The data -
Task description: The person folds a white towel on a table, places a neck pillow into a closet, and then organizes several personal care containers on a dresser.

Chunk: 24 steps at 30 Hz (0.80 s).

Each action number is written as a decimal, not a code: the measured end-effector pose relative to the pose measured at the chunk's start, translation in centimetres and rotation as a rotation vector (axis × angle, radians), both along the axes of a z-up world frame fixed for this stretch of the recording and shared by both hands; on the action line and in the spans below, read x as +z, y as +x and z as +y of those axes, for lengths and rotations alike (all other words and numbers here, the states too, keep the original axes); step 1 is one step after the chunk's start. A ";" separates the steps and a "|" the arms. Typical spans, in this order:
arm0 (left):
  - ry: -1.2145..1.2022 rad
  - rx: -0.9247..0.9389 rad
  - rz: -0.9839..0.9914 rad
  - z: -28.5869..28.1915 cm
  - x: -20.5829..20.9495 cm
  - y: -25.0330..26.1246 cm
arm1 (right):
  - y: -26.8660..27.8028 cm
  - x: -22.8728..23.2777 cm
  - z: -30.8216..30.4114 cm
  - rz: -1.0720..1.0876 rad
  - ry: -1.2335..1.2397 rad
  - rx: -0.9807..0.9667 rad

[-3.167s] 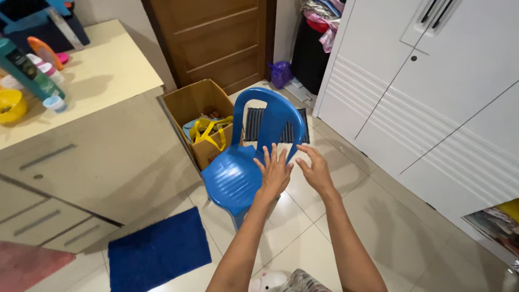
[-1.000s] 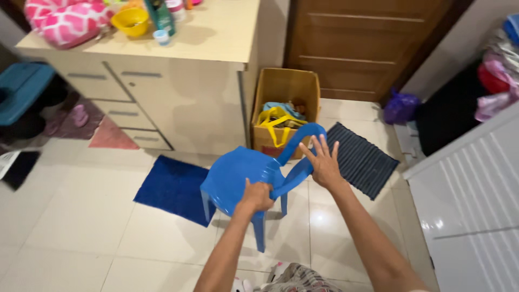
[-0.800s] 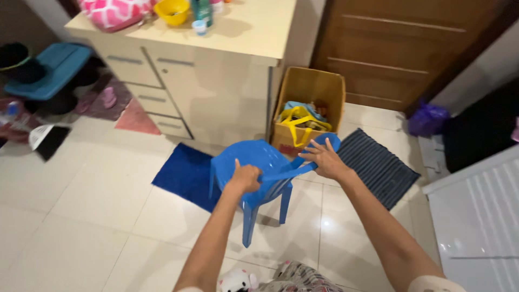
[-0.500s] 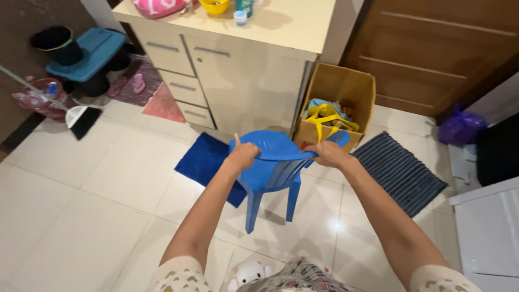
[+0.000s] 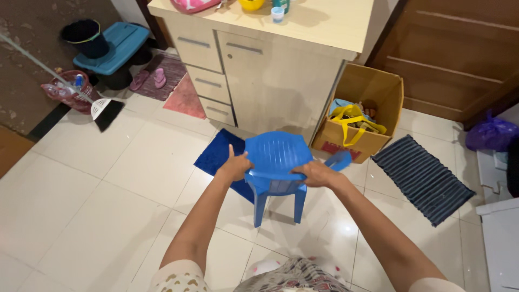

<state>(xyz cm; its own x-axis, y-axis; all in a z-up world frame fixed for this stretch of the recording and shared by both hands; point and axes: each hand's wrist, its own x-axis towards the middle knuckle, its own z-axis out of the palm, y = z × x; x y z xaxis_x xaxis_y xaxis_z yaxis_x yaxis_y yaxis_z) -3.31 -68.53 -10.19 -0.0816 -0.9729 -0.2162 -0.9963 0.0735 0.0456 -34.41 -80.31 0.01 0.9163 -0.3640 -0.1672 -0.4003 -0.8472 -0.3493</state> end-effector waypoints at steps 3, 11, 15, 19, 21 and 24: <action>0.077 -0.025 0.002 1.6 -0.2 -0.3 | 0.3 -0.8 1.2 0.226 0.134 -0.003; 0.430 0.186 0.023 4.2 -2.9 -1.2 | -2.7 -6.7 -0.2 0.401 0.570 -0.044; 0.359 0.507 0.226 3.3 -6.7 2.0 | -4.6 -11.5 -4.4 0.215 0.257 -0.292; -0.217 0.861 0.170 3.4 -6.0 0.3 | -6.9 -14.9 -7.7 0.271 0.029 -0.549; -0.049 0.937 0.160 3.4 -4.9 -1.8 | -7.2 -15.8 -8.9 0.213 0.063 -0.586; 0.115 1.056 0.115 3.1 -5.0 -2.8 | -7.1 -16.2 -10.4 0.074 0.312 -0.859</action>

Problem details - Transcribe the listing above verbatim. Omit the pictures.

Written answer -
Task description: The person folds a white towel on a table, places a neck pillow into a closet, and then organizes several personal care containers on a dresser.

Chunk: 24 steps at 30 Hz (0.80 s).

Each action number is written as a decimal, not a code: the measured end-effector pose relative to the pose measured at the chunk's start, translation in centimetres and rotation as a rotation vector (axis × angle, radians), both along the axes of a z-up world frame fixed for this stretch of the recording and shared by both hands; on the action line and in the spans below, read x as +z, y as +x and z as +y of those axes, for lengths and rotations alike (all other words and numbers here, the states too, keep the original axes); step 1 is one step after the chunk's start. A ";" separates the steps and a "|" the arms. Typical spans, in this order:
arm0 (left):
  - ry: -1.2145..1.2022 rad
  - rx: -0.9247..0.9389 rad
  - rz: -0.9839..0.9914 rad
  - z: -28.5869..28.1915 cm
  - x: -20.5829..20.9495 cm
  - y: -25.0330..26.1246 cm
arm1 (right):
  - y: -26.8660..27.8028 cm
  - x: -22.8728..23.2777 cm
  - z: -30.8216..30.4114 cm
  - rz: -1.0720..1.0876 rad
  - ry: -1.2335..1.2397 rad
  - rx: -0.9807..0.9667 rad

[-3.167s] 
[-1.000s] 
[-0.800s] 
[-0.500s] 
[+0.000s] 

<state>(xyz cm; its own x-axis, y-axis; all in a z-up world frame fixed for this stretch of the recording and shared by both hands; point and axes: each hand's wrist, its own x-axis towards the middle knuckle, its own z-axis out of the palm, y = z × x; x y z xaxis_x xaxis_y xaxis_z yaxis_x yaxis_y yaxis_z) -3.31 -68.53 -10.19 -0.0816 -0.9729 -0.2162 -0.9963 0.0735 0.0456 -34.41 -80.31 0.01 0.9163 -0.3640 -0.1672 -0.4003 -0.8472 -0.3493</state> end-effector waypoints at steps 3, 11, 15, 19, 21 and 24: <action>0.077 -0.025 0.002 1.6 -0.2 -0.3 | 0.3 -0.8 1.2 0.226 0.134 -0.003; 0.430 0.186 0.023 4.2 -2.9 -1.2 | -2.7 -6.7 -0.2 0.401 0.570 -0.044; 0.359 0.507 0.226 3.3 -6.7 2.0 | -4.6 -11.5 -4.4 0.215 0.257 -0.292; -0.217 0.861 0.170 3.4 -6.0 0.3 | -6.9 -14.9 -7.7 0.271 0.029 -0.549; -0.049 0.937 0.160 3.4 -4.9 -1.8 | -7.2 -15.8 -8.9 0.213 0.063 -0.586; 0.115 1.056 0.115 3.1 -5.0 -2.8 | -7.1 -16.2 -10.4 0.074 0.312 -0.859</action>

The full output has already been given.